Tuesday, October 27, 2009

How Do We Define We?

According to Anne Kustritz, the central question of Battlestar Galactica is quite literally: Will people survive? I would posit that the central question of this week's films and readings is a different understanding of the same question: Will people survive as people? What happens to the basic characteristics of our humanity when put under the stress of technology? Or are our identities destined to be effaced by modernity?
In "The Robot Fixer," a segment in Robot Stories, Wilson Chin is stuck in a coma after a car accident. His mother, Bernice, feels helpless in the face of her son's lifelessness, and when she finds a box of his childhood Transformer-like toys, she sets upon the mission of repairing them as a substitute for somehow repairing her son. The viewer learns that to a remarkable extent, her son became defined by his obsession with the toys, almost lifeless even in the absence of coma.
"Machine Love," another Robot Series segment, offers the logical counterpoint: machines as animate, sentinent beings. A Sprout G9 iPerson, essentially a robot designed to take on routine computer tasks, joins the workforce of an office, but finds difficulty connecting with real humans. But, he sees a female robot at an office across the street, and falls in love by sight. When he sees her controllers grope her, he becomes protective. Eventually, with the permission of a sympathetic coworker, they are united, and have the robotic equivalent of intercourse.
This blurring of the definition of machine and human is epitomized by Battlestar Galactica, where Cylons have evolved from an essentially robotic appearance to become almost indistinguishable from people.
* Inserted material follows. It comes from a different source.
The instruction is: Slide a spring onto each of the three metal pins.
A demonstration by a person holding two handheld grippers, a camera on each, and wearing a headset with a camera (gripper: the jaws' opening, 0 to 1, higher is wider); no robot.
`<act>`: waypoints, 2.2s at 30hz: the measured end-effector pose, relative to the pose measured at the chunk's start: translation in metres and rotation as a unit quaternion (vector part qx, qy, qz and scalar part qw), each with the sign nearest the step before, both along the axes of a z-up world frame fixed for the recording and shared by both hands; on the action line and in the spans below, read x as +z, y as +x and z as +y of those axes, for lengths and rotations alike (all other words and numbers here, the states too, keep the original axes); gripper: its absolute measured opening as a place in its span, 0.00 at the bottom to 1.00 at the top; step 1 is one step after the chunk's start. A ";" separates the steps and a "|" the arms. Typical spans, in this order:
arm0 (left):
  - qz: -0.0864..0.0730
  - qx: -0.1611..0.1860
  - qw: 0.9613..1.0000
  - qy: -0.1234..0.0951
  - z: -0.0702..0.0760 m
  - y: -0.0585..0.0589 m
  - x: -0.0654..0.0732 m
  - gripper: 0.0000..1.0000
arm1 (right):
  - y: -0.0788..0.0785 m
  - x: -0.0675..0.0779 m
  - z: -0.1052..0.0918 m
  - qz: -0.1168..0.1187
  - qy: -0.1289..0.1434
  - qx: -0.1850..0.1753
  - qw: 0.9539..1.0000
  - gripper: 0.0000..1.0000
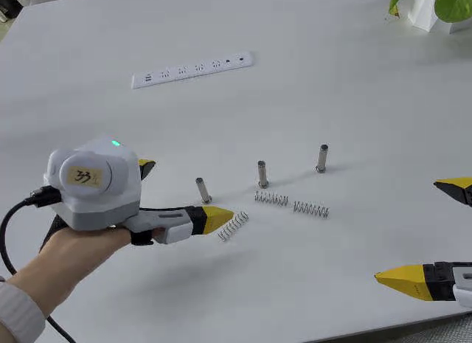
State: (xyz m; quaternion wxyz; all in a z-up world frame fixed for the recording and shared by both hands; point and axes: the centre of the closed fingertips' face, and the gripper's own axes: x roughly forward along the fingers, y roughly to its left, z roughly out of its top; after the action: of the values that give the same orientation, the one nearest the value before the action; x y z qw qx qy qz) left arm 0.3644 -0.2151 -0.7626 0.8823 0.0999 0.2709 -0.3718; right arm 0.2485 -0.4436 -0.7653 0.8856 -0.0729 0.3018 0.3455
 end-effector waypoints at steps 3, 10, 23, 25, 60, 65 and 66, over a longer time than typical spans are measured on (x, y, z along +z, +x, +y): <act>-0.006 0.003 1.000 -0.008 0.001 -0.006 0.001 0.97 | 0.001 0.000 0.001 -0.001 -0.002 0.005 1.000 0.98; -0.009 0.024 0.999 -0.033 0.004 -0.020 0.000 0.95 | 0.000 -0.001 0.006 0.000 -0.008 0.018 1.000 0.98; -0.045 0.023 0.997 -0.054 0.000 -0.042 0.002 0.92 | -0.002 -0.004 0.010 0.004 -0.016 0.033 0.999 0.98; -0.042 0.021 0.997 -0.058 -0.002 -0.047 -0.001 0.92 | -0.003 -0.004 0.011 0.004 -0.018 0.035 0.999 0.98; 0.018 -0.012 1.000 -0.005 -0.015 -0.055 -0.045 0.67 | -0.008 -0.008 0.007 0.013 -0.018 0.027 0.999 0.98; 0.027 -0.012 1.000 0.003 -0.016 -0.052 -0.052 0.58 | -0.009 -0.009 0.007 0.015 -0.018 0.026 0.999 0.97; 0.029 -0.013 0.999 0.004 -0.017 -0.051 -0.052 0.56 | -0.009 -0.009 0.007 0.015 -0.018 0.025 0.999 0.97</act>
State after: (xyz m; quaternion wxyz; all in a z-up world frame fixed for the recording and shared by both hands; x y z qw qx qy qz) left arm 0.3132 -0.2320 -0.8150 0.8689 0.0962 0.2963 -0.3847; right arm 0.2399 -0.4367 -0.7741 0.8706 -0.0915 0.3191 0.3631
The ending of the series reveals that, rather than portraying the future, Battlestar Galactica portrays the past, and Eve, the first woman, was actually Hera, a child of a Cylon and a human.
While the media may posit that technology creates a fundamentally different human, the way in which this new human is portrayed indicates the continued existence of baggage. Six, the model of Cylon which appears most prominently in the first season, is a blond bombshell in a red dress, the social construction of the "perfect female." In fact, for all the attention Battlestar Galactica received for its vision of a peaceful (within itself) multicultural world, without normative gender roles, it establishes a very normative sexual order. The solution, rather than war, to defeating the Cylons is, as President Laura Roslin insists, is to begin making babies. As Kustritz describes, this very reproductive focused sexual role sublimates homosexuality, an identity which, for a pluralistic world like Battlestar Galactica claims to be, receives no representation.
What can and should we make of this absence? Lee Edelman describes a chasm between signifier and signified as the result of a fear of social and biological death, in other words that queers are absent from this reality because of their representation as being unable to have children, and therefore symbols of the end of the line. He posits that the solution is for queers to embrace their role as denying the false cipher of a future, instead forcing a confrontation with harsh reality. Kustritz refuses to be "satisified without a politics that can envision a place for queer children and adults in the present and future."
The true problematic is that describing the future is never really about the future, but about the present. Should it trouble us that someone sees a future where humans and machines are indistinguishable? How can, how should we understand the conceptualization of a world without queers? How, perhaps most fundamentally, do we define we?